Should I use a compute pipeline for this

I have just started to dive into exactly what a compute shader is and what kinds of things it can do. One of the examples given was converting an image to greyscale which got me thinking. In my OpenGL ES pipeline there were a few passes where it was essentially image processing with one texture going into a shader that was just rendering a full screen quad for things like blurring an image and fading extermely dark colors.


It has occured to me that these goals could potentially be better done with a compute pipeline.


Can I generalize that a task is usually better suited for a compute pipeline if it does not technically involve rendering triangles or are there cases such as texture sampling where a render pipeline still has an edge?

Answered by MikeAlpha in 286128022

In my opinion, biggest difference between render and compute pipelines is domain control.


I. Compute

With compute, you just have one (two, three) dimensional grid, and the compute kernel is going to be invoked on every point in grid. You also get to control dicing up the domain into thread groups, threads and so on. This allows you to use some extra features like "threadgroup" address space for fast communication between threads in same threadgroup by means of special local memory, inaccessible from graphics functions. This in turn may help making certain types of algorithms run faster (like parallel-prefix-scan or "stencil" type computation that is often used in graphic filters or CFD simulations).


On the other hand, dividing the domain is additional task and not a trivial one if you care about the performance. Especially so that "perfect" solution depends on device. So if you want something to run as fast as possible you really should prepare several versions of the compute kernels (it is usually more efficient to assign more than one "cell" of problem to one "thread" of metal compute kernel than do 1-to-1 mapping), and maybe prepare some "autotune" code trying out several combinations of kernels and threadgroup sizes to find what works best on given device.


Note that samplers CAN be used in compute functions.


II. Render

Now for render you just describe geometric primitives (points, triangles and so on) and you don't have to worry about threadgroups, threads and all this stuff. This is better suited for drawing, because Metal/driver will likely come with better approach than ordinary programmer can. But two level (I'll leave out tesselation shaders) structure of typical render pipeline gives you also some programmable, conditional control over what gets processed.


For example, I once had compute kernel spanning big texture (very close to 16K/memory limits of the device). But the processing wasn't really done on the whole texture, it was occuring in some areas (depending on input data, which was another texture). And I couldn't optimise this compute kernel below some 1/10th of a second. So I diced up the whole area into triangle mesh, every two triangles forming quad 128 by 128 texels. And in every vertex shader check was performed whether computation is needed in this area or not, and if it wasn't needed, Z-coord was altered to put triangles in question outside of <near,far> clipping range. This in turn gave huge speedup, because computations were done only where needed, and not on the whole domain.
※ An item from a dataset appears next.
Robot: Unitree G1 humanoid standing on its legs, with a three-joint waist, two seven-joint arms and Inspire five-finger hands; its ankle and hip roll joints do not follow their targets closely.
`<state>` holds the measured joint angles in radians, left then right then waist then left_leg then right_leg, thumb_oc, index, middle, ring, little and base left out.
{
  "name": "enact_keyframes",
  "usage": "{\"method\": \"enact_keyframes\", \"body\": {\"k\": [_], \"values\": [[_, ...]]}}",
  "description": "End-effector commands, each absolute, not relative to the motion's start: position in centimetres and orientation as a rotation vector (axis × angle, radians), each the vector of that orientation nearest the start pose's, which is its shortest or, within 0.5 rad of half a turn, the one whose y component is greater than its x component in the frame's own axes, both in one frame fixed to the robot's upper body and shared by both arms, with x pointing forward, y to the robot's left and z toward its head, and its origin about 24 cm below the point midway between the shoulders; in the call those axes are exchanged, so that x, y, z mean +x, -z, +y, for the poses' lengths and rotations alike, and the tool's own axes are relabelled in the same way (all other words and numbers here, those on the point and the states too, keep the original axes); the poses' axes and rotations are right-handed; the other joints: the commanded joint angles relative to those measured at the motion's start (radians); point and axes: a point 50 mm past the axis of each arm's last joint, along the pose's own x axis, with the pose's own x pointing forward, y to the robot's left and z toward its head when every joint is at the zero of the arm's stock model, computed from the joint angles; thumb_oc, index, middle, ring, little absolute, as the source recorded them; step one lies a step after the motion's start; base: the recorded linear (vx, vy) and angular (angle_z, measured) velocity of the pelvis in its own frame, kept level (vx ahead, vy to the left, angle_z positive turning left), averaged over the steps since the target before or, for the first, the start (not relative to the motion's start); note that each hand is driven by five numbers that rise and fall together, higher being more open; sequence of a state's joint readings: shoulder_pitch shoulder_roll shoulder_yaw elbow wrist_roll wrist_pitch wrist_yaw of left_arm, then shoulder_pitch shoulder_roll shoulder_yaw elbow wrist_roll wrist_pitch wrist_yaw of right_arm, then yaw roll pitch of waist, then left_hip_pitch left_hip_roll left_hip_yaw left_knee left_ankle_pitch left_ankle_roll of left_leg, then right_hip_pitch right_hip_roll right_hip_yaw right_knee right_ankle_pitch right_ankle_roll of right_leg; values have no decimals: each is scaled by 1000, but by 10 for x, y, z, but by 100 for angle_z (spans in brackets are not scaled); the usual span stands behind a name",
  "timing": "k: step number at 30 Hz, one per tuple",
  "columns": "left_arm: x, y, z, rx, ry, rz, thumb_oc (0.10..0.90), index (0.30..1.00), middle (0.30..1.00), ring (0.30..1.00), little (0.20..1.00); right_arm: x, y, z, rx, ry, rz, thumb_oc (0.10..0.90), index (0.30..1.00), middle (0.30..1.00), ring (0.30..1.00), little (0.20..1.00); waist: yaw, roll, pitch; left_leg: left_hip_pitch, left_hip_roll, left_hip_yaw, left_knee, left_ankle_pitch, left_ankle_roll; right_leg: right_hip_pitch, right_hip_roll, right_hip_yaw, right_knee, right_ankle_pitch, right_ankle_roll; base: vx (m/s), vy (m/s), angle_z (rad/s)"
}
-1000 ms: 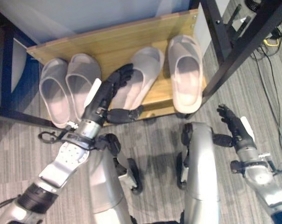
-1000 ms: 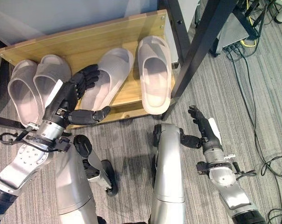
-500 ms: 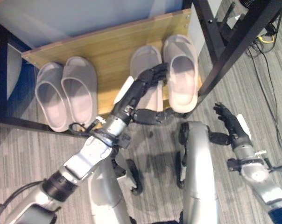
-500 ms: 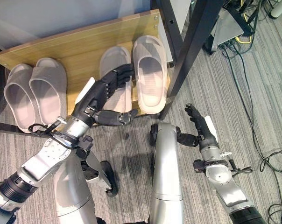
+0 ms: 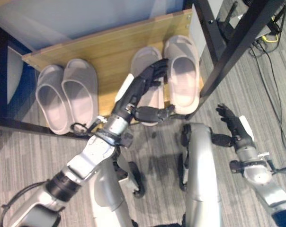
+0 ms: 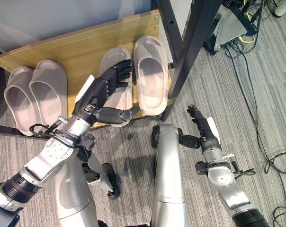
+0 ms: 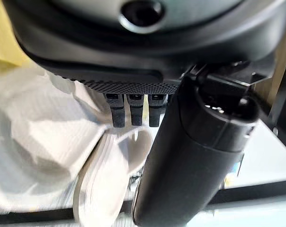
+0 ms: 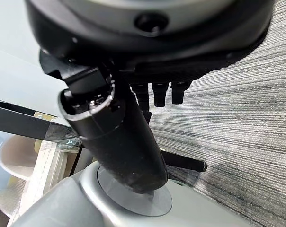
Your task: Arrange the slippers neatly on the shoe rack.
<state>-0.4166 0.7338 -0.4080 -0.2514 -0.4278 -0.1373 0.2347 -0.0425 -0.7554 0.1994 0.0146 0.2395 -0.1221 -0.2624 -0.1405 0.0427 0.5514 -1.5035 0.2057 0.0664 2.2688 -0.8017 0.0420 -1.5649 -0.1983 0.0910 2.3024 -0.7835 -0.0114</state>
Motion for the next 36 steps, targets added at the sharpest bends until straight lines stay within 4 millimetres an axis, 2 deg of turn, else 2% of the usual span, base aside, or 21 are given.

On the other hand, render setup is more tedious because you have to write at least two shaders, render pipeline setup is more work than for a compute one. And using render for compute can sometimes be super awkward, with floating point coordinates being converted back and forth to what really is some discrete memory indices.


Hope that helps a bit.

Accepted Answer

In my opinion, biggest difference between render and compute pipelines is domain control.


I. Compute

With compute, you just have one (two, three) dimensional grid, and the compute kernel is going to be invoked on every point in grid. You also get to control dicing up the domain into thread groups, threads and so on. This allows you to use some extra features like "threadgroup" address space for fast communication between threads in same threadgroup by means of special local memory, inaccessible from graphics functions. This in turn may help making certain types of algorithms run faster (like parallel-prefix-scan or "stencil" type computation that is often used in graphic filters or CFD simulations).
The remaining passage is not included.